I agree occupy, Speaker Boehner and the republicans do not speak for me either, nor a full half of the American people.
This GOP agenda of "repeal" without anything to replace our health care mess with, only means they represent half of America at best, and probably not even that much today!
In his Majority opinion, Chief Justice Roberts clearly defined the mandate as "personal responsibility" -- something all conservatives give us as LIP SERVICE, while attacking Roberts for not following his partisan fellow conservatives down the political divide.
Funny how a majority of Americans like the individual components of the PPACA, yet this law has divided America into two partisan camps so polarized that it seems they will never come together again, which only means that the political rhetoric and propaganda from the usual suspects includes more LIES and DECEPTIONS than any TRUTHS!
Sorry speaker boehner, but you're absolutely wrong in saying that "repeal" is what the American people want.
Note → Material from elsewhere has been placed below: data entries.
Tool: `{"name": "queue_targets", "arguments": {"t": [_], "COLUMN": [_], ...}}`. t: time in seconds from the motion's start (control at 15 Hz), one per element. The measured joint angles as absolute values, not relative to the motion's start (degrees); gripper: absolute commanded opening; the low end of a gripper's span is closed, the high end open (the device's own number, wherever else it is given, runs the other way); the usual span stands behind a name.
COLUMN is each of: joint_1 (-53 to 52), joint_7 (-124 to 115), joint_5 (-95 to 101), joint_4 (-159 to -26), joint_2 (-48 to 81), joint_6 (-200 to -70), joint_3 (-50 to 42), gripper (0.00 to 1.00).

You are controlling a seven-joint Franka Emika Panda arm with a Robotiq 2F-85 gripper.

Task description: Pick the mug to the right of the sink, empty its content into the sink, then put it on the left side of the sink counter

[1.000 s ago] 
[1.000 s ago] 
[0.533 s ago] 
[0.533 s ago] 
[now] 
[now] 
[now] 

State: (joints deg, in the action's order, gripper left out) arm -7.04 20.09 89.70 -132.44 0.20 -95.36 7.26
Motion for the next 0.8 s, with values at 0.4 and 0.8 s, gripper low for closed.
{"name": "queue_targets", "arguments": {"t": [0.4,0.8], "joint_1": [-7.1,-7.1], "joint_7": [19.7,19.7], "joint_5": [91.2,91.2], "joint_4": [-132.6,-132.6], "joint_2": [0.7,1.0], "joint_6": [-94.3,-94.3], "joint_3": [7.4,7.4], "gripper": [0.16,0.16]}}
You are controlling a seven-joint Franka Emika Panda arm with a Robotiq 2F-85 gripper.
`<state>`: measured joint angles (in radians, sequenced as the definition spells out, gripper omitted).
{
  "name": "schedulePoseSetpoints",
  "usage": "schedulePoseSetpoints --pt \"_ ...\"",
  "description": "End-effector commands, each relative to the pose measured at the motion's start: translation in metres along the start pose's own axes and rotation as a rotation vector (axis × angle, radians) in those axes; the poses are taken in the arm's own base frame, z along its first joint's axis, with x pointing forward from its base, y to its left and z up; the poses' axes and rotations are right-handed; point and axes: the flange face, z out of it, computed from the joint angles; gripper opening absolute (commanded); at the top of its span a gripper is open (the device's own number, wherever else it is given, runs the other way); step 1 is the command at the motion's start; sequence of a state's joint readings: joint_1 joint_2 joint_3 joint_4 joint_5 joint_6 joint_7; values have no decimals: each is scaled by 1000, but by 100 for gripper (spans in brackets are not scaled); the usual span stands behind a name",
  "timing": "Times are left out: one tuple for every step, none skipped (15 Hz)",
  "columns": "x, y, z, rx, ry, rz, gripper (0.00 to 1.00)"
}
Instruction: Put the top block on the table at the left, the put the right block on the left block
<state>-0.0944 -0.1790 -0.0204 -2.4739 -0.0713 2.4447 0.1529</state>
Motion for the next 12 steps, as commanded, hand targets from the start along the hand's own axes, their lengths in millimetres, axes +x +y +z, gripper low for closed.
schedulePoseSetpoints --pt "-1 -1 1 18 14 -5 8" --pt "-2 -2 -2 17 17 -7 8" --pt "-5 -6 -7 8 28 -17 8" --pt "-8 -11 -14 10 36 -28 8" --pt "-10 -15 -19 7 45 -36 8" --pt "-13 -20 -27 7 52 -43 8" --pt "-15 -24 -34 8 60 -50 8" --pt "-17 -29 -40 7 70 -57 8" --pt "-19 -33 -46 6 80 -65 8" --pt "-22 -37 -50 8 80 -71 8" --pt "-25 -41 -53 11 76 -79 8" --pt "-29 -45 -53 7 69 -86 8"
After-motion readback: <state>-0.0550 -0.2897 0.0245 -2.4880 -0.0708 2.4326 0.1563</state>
Truly, only HALF -- and that is a totally republican HALF of America -- wants to repeal parts of this PPACA, so you don't represent or speak for the majority of Americans with your partisan political rhetoric!
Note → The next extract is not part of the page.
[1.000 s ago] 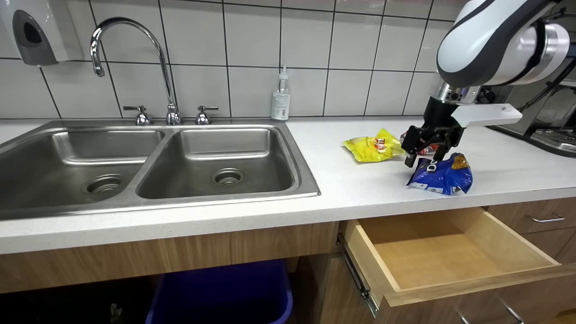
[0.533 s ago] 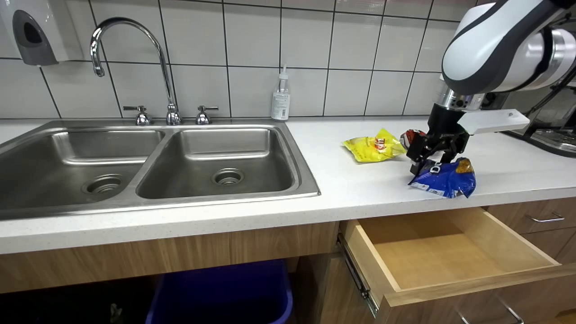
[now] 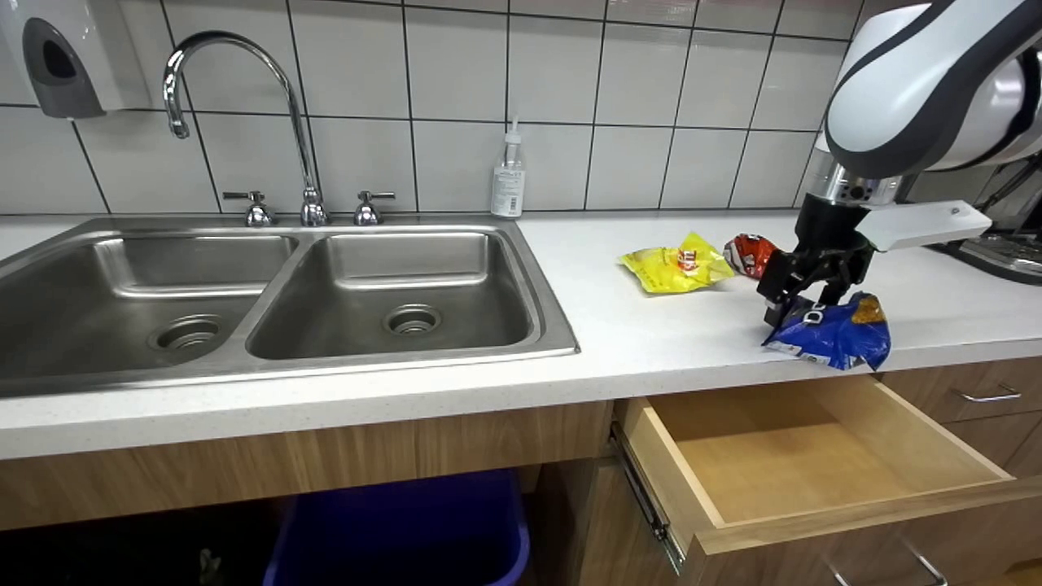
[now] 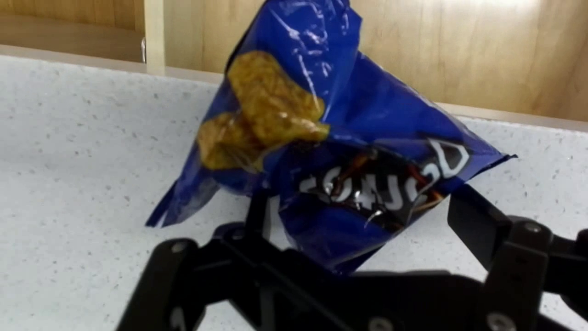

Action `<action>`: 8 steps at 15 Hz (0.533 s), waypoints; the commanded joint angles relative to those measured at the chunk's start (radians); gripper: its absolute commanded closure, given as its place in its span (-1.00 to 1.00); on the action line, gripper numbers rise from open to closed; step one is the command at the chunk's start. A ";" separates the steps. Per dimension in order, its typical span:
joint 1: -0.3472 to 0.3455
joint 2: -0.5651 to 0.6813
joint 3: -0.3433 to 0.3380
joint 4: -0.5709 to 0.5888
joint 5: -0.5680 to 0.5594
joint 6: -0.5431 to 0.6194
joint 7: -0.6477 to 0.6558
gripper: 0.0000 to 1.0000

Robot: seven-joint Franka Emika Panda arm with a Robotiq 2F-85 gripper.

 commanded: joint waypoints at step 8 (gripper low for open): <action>-0.004 -0.131 -0.022 -0.154 -0.060 0.004 0.040 -1.00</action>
We truly need health care reform, and if boehner and the republicans cannot give us their "replacement" for the PPACA, I suggest that our congress works to make the current law, deemed constitutional by the SCOTUS, better for the American people.
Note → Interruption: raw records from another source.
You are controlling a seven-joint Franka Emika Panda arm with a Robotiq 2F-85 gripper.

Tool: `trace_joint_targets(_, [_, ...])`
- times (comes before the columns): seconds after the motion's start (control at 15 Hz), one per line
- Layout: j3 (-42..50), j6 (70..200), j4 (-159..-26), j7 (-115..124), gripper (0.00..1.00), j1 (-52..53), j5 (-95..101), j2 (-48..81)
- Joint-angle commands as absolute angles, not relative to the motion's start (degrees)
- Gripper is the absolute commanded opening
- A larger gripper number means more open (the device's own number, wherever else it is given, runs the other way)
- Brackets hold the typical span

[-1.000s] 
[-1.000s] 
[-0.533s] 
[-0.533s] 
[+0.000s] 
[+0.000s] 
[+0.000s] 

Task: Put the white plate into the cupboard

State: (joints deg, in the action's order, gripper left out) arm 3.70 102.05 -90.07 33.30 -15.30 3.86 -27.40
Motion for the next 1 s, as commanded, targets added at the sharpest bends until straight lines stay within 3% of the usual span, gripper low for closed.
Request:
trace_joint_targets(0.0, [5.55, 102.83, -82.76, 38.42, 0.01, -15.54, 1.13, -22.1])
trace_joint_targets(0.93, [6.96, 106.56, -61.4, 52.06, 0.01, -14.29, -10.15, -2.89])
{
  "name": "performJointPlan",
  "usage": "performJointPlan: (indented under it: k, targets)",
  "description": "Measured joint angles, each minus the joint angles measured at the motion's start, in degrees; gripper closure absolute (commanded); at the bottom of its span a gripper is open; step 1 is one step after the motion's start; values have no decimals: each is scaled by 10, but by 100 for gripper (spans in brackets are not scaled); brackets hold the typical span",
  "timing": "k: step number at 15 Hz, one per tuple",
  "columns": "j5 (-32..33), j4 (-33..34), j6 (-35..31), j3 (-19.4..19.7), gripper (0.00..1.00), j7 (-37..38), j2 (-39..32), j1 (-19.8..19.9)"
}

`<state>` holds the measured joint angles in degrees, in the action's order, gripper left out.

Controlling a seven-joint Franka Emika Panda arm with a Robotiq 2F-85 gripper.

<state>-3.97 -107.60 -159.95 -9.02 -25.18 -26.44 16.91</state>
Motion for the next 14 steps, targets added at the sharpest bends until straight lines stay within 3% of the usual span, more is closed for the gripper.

Polls do show that Americans overwhelmingly support the individual provisions:
-Covering young adults on parents' insurance through age 26
-No denial of coverage for pre-existing conditions
-No lifetime caps
-Establishment of exchanges to make insurance affordable
-Requirement that insurers spend at least 80 percent of premium dollars on healthcare delivery
-Ability to choose plans and doctors
Support for the individual mandate is split, but if most people realized that we all spend an average of $1,000 more a year to cover the cost of uninsured "free riders" who show up in emergency rooms for medical care they can't pay for (talk about a tax!), they'd rethink it.
Interestingly, the individual mandate was a conservative idea that came about when the Republican party wasn't completely off the rails and actually capable of policymaking.